Learning from images without labels, self-supervised vision
What you’ll learn
Section titled “What you’ll learn”This is the Phase 3 opener (Generating and grounding vision) and the first lesson where the model learns without labels at all. The one capability it builds: you will be able to explain why self-supervised learning is the load-bearing technique for label-scarce domains and modern general-purpose vision encoders, walk the three families of methods (pretext tasks, contrastive learning, masked image modeling) with their canonical instantiations, and compute one cosine similarity to see what contrastive learning is actually optimizing. The source curriculum is Stanford CS231n, cs231n.stanford.edu; this lesson maps to Lecture 12 (Self-supervised Learning).
The lesson opens with the economics (labels are expensive, unlabeled data is abundant), names the core trick (construct labels from the data via a pretext task), walks the pretext-task wave 2014-2018 (rotation, jigsaw, colorization, inpainting, relative position), then the contrastive-learning shift (SimCLR, MoCo, BYOL) with one cosine similarity worked by hand, then masked image modeling (MAE, DINO / DINOv2), and ends with the pre-train-then-transfer workflow that ties it all to downstream use.
Where this fits
Section titled “Where this fits”This is lesson 10 of 16, the first lesson of Phase 3. It depends on lessons 6 (CNN architectures: ResNet for the encoder backbones contrastive methods often use) and 7 (ViT for masked image modeling and DINO). The next lesson, Teaching machines to imagine: GANs and VAEs, opens the generative-modeling stretch with discriminative-vs-generative framing.
Before you start
Section titled “Before you start”Prerequisites: lessons 6 and 7 of this track. ResNet (L6) is the canonical encoder backbone used in early contrastive work; the Vision Transformer (L7) is the architecture that masked image modeling and DINO rely on. Lessons 3-4 (loss + gradient descent + backprop) carry over unchanged; what changes is the what the loss is computed on.
About the math
Section titled “About the math”Light. The body computes one cosine similarity by hand (positive pair a=[1,0] and a⁺=[0.9,0.4] → cos ≈ 0.914; negative b=[-0.5,0.8] → cos ≈ -0.530), the standard formula cos(u,v) = (u · v) / (||u|| · ||v||). Practice repeats with fresh vectors (a=[2,1], a⁺=[3,2], b=[-2,1] → cos ≈ 0.992 vs -0.600).

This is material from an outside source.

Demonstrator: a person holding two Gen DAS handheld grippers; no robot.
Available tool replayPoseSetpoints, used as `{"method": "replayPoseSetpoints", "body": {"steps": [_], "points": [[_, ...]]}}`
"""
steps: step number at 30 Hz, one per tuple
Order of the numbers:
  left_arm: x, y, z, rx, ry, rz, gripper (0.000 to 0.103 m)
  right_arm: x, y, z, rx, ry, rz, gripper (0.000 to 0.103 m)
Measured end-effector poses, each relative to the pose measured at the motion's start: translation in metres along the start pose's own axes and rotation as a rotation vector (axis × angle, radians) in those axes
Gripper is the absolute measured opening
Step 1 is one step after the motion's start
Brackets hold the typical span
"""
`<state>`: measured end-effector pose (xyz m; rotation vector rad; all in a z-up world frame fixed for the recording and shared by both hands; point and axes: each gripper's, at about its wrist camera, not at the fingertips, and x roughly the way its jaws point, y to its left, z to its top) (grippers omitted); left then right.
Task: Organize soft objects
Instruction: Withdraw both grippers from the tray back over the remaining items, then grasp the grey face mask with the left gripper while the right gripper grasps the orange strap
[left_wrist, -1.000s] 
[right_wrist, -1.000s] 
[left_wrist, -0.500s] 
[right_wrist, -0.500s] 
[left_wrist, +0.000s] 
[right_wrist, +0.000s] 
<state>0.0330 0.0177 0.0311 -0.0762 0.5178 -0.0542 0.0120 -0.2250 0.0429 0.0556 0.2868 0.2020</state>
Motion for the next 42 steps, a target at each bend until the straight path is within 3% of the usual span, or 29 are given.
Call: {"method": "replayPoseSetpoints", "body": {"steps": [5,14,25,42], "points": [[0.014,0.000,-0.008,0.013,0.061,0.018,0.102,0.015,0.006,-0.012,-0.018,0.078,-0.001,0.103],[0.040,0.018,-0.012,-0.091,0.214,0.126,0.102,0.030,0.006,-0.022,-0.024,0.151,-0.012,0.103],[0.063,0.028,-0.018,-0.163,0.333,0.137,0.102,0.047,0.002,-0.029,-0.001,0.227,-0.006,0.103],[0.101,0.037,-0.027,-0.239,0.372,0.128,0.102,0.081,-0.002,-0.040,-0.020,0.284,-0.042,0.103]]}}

No calculus; multiplication, addition, square root, division.
By the end, you’ll be able to
Section titled “By the end, you’ll be able to”- Explain the core trick + pre-train-then-transfer workflow
- Name three pretext tasks and what each requires the network to understand
- Describe SimCLR’s contrastive setup and compute one cosine similarity by hand
- Distinguish MoCo’s and BYOL’s contributions
- Describe masked image modeling (MAE) and self-distillation (DINO/DINOv2)
Time and difficulty
Section titled “Time and difficulty”- Read time: about 14 minutes
- Practice time: about 15 minutes (a fresh cosine-similarity computation for a positive vs negative pair, a method-matching exercise across pretext / contrastive / masked-modeling, a workflow-planning question for a medical-imaging label-scarce scenario, plus flashcards)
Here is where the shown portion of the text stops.